Dios del Trueno
También conocido como Ah Pekku.
Ah Peku es el dios lacandón del trueno, una deidad de naturaleza inquieta y energética cuyo humor parece cambiar radicalmente dependiendo de las condiciones meteorológicas. El nombre refleja exactamente esta dualidad: el mismo dios que permanece tranquilo y sosegado en tiempos de buen tiempo se transforma completamente cuando llegan las tormentas.
En los periodos de calma, Ah Peku prefiere residir en las cimas de las colinas y montañas, lugares elevados desde los cuales puede vigilar todo el territorio por debajo. Es como un guardián silencioso de los picos montañosos, contemplativo y quieto. Sin embargo, esta paz es completamente superficial. En el momento exacto en que una nube de tormenta aparece en el horizonte, Ah Peku cambia de tal manera que apenas se le reconocería como el mismo dios. Salta, grita, hace señas a las nubes como si tuviera una comunicación urgente con ellas.
Lo más memorable de Ah Peku en estos momentos frenéticos es el ruido: produce los más terribles estruendos atronadores, sonidos tan aterradores que pueden parecer que la tierra misma se resquebraja. En la mitología maya, estos truenos no eran meros fenómenos naturales sino la voz y la actividad directa del dios, su modo de expresarse cuando la tormenta lo posee. Cada rayo y cada trueno eran manifestaciones tangibles de la energía desbocada de Ah Peku.

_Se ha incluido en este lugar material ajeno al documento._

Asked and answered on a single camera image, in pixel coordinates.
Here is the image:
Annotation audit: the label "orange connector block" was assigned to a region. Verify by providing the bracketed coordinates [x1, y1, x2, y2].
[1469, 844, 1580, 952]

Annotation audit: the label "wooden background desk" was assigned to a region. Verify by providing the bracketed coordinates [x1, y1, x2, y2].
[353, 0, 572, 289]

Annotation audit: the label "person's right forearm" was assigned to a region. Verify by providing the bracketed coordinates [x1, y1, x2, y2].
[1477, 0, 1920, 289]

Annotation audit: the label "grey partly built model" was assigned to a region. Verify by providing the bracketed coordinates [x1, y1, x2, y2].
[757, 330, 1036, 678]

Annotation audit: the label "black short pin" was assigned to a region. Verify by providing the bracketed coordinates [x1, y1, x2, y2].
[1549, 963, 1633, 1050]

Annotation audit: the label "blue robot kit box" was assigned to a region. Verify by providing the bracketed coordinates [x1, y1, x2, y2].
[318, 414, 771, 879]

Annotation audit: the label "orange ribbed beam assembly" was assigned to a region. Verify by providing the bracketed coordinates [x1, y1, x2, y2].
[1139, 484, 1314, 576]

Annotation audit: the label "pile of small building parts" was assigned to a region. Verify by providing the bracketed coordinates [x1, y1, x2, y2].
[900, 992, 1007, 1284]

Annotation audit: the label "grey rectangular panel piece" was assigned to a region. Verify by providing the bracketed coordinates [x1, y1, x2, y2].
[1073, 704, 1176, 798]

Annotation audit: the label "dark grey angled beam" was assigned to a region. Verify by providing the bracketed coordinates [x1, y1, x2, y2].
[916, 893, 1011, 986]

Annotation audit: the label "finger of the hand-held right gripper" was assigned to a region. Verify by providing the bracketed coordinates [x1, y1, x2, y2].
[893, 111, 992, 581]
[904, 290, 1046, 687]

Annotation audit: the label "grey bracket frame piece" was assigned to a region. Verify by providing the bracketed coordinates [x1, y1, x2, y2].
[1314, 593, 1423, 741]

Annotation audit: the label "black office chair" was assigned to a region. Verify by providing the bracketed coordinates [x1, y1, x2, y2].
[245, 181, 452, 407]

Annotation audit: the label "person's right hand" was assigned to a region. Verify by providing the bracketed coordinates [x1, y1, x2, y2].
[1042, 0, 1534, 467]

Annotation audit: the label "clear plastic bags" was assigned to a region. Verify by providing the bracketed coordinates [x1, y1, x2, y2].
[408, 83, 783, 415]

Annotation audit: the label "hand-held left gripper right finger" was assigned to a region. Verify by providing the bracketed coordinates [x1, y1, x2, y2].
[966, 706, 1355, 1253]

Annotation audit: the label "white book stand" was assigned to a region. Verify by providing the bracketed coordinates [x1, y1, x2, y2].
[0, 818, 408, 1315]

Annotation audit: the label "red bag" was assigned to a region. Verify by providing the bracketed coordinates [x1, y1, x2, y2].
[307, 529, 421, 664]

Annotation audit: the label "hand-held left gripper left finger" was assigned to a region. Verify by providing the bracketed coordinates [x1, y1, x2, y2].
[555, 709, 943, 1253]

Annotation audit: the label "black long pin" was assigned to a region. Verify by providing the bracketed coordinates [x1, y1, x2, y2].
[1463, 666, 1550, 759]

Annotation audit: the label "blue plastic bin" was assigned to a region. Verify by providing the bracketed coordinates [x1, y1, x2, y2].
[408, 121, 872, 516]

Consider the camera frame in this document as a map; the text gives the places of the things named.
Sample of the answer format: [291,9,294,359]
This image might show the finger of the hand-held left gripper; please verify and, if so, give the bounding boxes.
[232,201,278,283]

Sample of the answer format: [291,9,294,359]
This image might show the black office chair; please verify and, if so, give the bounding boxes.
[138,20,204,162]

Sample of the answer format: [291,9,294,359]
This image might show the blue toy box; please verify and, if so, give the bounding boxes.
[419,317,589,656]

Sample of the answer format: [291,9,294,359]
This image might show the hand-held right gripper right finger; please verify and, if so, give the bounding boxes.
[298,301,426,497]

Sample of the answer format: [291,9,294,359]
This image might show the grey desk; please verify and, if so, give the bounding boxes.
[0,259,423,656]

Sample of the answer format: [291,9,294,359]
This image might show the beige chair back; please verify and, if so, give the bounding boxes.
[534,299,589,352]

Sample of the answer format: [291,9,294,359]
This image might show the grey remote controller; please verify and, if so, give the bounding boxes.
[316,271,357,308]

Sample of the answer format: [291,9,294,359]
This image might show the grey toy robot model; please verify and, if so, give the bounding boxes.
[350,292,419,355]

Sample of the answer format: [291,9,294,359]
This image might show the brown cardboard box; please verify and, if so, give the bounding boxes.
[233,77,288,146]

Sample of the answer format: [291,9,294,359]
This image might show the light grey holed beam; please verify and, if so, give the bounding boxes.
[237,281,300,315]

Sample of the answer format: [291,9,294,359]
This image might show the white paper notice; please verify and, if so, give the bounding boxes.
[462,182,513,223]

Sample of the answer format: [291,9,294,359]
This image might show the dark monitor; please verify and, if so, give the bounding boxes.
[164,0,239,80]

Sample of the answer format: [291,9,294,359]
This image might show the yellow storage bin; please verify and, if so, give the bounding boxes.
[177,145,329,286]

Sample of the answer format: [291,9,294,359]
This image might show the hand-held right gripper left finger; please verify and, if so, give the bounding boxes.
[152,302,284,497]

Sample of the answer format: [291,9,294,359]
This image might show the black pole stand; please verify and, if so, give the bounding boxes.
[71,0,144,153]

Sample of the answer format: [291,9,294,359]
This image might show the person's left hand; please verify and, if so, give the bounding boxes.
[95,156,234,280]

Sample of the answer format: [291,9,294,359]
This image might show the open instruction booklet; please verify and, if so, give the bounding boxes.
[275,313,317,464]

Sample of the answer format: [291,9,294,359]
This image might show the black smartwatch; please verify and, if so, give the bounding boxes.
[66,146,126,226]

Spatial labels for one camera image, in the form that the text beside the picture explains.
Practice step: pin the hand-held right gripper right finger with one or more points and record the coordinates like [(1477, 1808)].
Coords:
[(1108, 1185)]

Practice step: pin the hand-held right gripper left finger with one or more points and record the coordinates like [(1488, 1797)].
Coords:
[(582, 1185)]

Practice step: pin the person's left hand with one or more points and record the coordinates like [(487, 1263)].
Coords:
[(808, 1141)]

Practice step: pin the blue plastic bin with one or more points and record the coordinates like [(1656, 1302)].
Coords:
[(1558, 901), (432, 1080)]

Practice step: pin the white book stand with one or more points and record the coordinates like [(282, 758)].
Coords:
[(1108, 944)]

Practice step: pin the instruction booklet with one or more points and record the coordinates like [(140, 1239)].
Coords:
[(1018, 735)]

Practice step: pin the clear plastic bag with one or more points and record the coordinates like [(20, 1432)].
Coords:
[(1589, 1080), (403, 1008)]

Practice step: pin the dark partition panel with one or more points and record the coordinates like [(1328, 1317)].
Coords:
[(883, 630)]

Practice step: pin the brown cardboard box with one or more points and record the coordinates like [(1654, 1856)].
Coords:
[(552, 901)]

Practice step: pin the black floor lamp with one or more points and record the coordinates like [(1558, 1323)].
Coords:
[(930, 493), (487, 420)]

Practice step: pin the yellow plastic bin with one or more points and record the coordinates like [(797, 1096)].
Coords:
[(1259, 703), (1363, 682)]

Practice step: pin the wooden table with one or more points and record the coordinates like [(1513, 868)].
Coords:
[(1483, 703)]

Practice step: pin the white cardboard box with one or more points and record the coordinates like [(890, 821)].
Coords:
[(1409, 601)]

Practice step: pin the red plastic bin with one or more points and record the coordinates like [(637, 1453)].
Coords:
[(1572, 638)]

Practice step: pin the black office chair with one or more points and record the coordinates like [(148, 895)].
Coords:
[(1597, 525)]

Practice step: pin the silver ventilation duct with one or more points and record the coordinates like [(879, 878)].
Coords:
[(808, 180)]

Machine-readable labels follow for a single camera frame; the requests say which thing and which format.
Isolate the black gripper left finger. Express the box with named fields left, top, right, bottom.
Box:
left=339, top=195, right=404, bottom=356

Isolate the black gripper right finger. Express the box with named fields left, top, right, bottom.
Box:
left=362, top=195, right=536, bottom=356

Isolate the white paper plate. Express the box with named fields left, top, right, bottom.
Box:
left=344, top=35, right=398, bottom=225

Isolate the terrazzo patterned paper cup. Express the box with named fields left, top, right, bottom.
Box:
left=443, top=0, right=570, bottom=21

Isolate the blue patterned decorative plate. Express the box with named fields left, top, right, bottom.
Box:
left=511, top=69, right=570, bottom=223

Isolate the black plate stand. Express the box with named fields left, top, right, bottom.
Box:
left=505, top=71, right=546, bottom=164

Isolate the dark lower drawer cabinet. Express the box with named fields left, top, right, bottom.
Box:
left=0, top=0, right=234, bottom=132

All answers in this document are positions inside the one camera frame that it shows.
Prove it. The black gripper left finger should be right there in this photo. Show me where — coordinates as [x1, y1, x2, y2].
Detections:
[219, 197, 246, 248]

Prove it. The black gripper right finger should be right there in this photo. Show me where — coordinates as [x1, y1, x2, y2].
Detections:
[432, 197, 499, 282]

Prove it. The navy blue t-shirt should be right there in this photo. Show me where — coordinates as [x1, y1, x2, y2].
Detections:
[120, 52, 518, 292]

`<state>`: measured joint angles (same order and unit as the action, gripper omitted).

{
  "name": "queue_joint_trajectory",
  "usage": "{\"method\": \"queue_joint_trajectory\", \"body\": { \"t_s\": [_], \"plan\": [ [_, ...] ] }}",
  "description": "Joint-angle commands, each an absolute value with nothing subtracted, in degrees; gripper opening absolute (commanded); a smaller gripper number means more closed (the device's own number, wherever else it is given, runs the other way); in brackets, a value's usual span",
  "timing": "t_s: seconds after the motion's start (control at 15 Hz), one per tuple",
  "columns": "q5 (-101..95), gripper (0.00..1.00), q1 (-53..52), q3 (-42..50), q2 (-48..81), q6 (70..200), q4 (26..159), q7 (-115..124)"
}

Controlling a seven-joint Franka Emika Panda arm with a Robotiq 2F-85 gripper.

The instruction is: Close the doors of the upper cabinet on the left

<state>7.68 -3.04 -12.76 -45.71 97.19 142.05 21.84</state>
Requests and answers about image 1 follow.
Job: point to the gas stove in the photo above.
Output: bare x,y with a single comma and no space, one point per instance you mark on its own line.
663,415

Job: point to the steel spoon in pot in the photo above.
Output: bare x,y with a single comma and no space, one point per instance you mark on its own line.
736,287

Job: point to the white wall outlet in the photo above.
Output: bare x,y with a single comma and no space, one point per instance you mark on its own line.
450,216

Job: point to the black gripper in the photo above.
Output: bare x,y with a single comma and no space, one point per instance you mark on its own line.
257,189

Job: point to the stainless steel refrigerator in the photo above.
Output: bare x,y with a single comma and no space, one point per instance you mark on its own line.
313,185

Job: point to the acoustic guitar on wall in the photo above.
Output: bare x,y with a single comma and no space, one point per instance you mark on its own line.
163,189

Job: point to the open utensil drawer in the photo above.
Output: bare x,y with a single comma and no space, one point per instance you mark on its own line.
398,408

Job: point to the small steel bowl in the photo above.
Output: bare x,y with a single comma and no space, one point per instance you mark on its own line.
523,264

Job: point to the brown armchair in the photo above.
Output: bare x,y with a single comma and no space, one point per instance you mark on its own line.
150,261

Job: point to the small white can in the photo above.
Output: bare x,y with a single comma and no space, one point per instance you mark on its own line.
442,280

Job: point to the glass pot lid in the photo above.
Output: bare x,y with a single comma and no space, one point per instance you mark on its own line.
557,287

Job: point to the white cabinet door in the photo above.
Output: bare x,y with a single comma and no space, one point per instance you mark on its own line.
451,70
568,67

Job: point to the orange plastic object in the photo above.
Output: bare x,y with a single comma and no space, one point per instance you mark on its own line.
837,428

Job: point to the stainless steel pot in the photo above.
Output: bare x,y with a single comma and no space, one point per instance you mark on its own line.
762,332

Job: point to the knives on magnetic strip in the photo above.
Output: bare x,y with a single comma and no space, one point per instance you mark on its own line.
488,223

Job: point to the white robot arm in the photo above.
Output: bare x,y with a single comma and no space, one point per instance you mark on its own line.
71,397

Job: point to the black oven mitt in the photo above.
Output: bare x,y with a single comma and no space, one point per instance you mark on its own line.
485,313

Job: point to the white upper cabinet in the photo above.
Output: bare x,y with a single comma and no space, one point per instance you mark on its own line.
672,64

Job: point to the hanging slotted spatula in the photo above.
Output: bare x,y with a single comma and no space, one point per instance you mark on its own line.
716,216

Este dios encarna la idea maya de que el mundo natural y el divino no estaban separados sino íntimamente conectados. Las tormentas no ocurrían sin propósito ni sin participación divina; eran eventos en los que un dios específico tomaba una función central, expresando su poder y su naturaleza de manera audible y visible para todos los mortales que presenciaban el espectáculo cósmico.